At the request of national FIVA clubs, FIVA has awarded so-called FIVA A or B rallies. A for international participation. B for national participation.
World rallies are organized by national FIVA clubs, participation is on an international level. Cooperation with national authorities is always sought to the greatest extent possible, and places with tourist attractions are particularly suitable for this purpose. The holding of a FIVA rally promotes tourism. The public travels long distances to witness meetings of historic vehicles on these occasions. Legislation must not restrict the variety of vehicles at such meetings.

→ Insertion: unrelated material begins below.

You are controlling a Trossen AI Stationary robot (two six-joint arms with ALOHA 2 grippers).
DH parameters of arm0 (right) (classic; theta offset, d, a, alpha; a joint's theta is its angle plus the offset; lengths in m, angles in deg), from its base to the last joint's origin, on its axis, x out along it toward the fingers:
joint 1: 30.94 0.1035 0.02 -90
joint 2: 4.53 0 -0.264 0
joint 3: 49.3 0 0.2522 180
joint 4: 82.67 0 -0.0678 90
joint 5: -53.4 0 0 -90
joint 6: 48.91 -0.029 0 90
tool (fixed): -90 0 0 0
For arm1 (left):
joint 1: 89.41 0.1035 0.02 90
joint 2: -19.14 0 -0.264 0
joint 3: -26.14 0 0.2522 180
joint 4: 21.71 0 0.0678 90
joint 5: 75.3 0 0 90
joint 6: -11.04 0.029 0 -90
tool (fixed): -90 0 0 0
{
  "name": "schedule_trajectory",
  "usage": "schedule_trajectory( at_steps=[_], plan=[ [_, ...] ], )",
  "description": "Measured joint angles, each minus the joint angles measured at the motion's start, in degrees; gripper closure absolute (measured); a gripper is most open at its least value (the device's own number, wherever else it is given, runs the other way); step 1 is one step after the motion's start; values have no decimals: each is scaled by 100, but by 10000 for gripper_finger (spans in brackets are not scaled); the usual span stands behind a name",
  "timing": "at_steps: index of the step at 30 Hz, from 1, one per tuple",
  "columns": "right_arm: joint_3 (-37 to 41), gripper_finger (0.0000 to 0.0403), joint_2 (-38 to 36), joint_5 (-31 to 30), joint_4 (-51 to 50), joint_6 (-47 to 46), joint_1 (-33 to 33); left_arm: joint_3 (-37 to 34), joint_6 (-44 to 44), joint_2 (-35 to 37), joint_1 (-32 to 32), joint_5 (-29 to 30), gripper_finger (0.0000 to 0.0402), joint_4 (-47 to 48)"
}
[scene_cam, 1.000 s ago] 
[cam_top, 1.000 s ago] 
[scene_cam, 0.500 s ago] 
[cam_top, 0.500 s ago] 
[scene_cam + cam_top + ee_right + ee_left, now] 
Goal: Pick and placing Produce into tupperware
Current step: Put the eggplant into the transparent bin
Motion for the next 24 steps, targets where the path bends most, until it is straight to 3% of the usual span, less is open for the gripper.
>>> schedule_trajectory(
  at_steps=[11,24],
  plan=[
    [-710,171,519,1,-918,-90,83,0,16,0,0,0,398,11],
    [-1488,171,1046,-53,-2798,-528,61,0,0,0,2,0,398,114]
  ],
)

Within the various committees of FIVA, there is the European Affairs Committee, which has set itself the task of continuing to ensure the unrestricted use of historic vehicles on the public roads of Europe.
A full-time lobbyist represents the interests of the historic vehicle movement in Brussels and Strasbourg. The address of the new office in Brussels is: Rue de la Loi 44, B-1040 Bruxelles.
A certainly necessary general European legislation for new motor vehicles could seriously jeopardize the interests of owners of historic vehicles with the diversity of their vehicles if appropriate exemptions were not allowed. The FIVA asks all decision-makers for their understanding and support in this matter.